Monday, 28 November 2011

The Ontario health orphanage



I got an anniversary card on Friday.

It's been exactly one year since I joined the Ontario Government's Health Care Connect program which is designed to match orphaned patients with family doctors.

About every quarter, I get a form letter saying the program is still looking for a doctor for me, and reminding me not to give up the search myself.

Fortunately, I am in good health and I have the ability to seek out medical attention when necessary. For example, I needed cataract surgery and got it through a referral from my optometrist.

Today, I will be on the phone to get a breast exam to the Ontario Breast Screening Program which I can access without a family doctor.

But like thousands in this province, I have to rely on over-crowded, uncaring clinics for my medical needs. When I'm really sick, as I was three weeks ago, I can take myself down the street to the Ottawa Hospital's urgent care centre.

This, to me, is not good enough.

On at least two occasions, I have been to the clinics to get a referrals to specialists and both times, the clinic lost the paper work. Scott went to the same clinic when he contracted a dangerous form of cellulitis. The clinic referred him to the hospital, but when he called later, the clinic didn't have any record in its system that he had ever been there.

On the same day.

We all need family doctors to follow us and the system has been great in the past. Family docs get to know you, they catch disease in its infancy, and they fight for a patient who needs specialty care.

But nobody cares about us orphans.

I did a bit of investigating today, and I discovered that 15,395 patients have joined the Health Care Connect program in our local health district since February 2009. Of that number, only 6,368 patients found a family doctor, and 877 very sick patients got one. Overall, the program is currently serving 121,925 patients and only 75,721 patients found doctors.

It means that only 61.1 percent of those registered found doctors overall, and less than 50 percent found doctors in our own region.

The McGuinty government likes to boast about the great strides it is making in health care. But these numbers show their health care system is running on about half a tank.
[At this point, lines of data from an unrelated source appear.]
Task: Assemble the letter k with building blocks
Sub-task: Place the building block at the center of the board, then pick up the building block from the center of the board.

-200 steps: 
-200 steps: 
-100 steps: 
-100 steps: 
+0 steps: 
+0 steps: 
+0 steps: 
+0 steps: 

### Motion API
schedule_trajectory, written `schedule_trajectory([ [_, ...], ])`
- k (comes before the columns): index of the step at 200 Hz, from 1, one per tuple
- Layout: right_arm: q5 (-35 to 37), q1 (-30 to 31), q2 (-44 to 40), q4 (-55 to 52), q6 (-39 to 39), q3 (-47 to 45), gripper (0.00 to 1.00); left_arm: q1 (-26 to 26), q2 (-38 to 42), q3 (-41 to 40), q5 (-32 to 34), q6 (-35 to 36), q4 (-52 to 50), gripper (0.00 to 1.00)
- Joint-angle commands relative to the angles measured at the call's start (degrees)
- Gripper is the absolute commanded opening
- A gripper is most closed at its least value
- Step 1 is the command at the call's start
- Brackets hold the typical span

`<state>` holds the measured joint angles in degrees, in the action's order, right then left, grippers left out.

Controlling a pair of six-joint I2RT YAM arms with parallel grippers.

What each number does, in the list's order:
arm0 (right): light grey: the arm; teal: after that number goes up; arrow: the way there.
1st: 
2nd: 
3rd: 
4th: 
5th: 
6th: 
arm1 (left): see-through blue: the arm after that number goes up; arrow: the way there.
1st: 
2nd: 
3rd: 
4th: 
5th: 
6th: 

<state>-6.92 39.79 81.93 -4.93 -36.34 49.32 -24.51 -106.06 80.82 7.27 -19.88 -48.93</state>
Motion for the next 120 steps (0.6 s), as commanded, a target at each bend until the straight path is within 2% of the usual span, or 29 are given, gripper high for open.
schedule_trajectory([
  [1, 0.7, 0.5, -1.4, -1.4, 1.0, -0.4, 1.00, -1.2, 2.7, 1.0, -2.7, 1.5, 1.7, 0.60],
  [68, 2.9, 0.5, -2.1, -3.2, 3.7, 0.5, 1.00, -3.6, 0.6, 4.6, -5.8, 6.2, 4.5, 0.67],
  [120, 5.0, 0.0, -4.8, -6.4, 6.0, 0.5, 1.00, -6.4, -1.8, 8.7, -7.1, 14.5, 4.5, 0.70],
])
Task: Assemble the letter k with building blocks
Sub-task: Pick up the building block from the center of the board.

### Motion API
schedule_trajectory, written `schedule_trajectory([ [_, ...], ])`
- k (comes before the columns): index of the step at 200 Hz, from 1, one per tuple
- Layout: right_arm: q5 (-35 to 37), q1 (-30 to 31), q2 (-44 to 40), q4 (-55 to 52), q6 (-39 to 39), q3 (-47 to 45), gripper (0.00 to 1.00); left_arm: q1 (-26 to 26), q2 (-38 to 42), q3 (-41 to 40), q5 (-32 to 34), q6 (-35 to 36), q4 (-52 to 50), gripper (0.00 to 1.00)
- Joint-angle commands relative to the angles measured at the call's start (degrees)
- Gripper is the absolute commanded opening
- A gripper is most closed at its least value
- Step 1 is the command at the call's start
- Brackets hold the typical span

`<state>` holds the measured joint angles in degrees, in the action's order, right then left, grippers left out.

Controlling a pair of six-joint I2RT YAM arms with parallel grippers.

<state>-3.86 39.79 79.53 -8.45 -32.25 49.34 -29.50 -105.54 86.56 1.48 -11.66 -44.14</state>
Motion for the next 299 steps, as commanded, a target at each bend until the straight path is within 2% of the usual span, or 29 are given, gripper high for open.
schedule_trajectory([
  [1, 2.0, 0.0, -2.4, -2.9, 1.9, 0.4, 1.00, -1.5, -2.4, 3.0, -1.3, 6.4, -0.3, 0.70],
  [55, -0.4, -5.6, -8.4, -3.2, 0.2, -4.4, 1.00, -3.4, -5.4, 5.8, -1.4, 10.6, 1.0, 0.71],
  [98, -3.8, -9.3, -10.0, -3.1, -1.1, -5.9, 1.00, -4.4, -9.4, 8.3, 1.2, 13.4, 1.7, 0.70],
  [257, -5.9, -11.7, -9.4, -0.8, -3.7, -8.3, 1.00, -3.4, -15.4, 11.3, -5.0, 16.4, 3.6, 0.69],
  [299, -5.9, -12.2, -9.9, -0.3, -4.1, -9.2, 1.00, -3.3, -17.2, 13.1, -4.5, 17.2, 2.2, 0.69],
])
My question is this. Why are we spending money on a program that doesn't work for the people of Ontario? I am convinced that nothing has been done on my file. The bureaucrats have merely put my name in a database.

We all know what happens. The government boasts that they've set up an initiative, Health Care Connect, which will help find doctors for orphaned patients. Then politicians boast about it in speeches.

But it's nothing more than a shill, a bureaucratic time waster.

It doesn't get the job done.

I can't wait until I get the form letter telling me that the program has finally found me a family doctor.

I suspect it will arrive in my mailbox after I'm dead.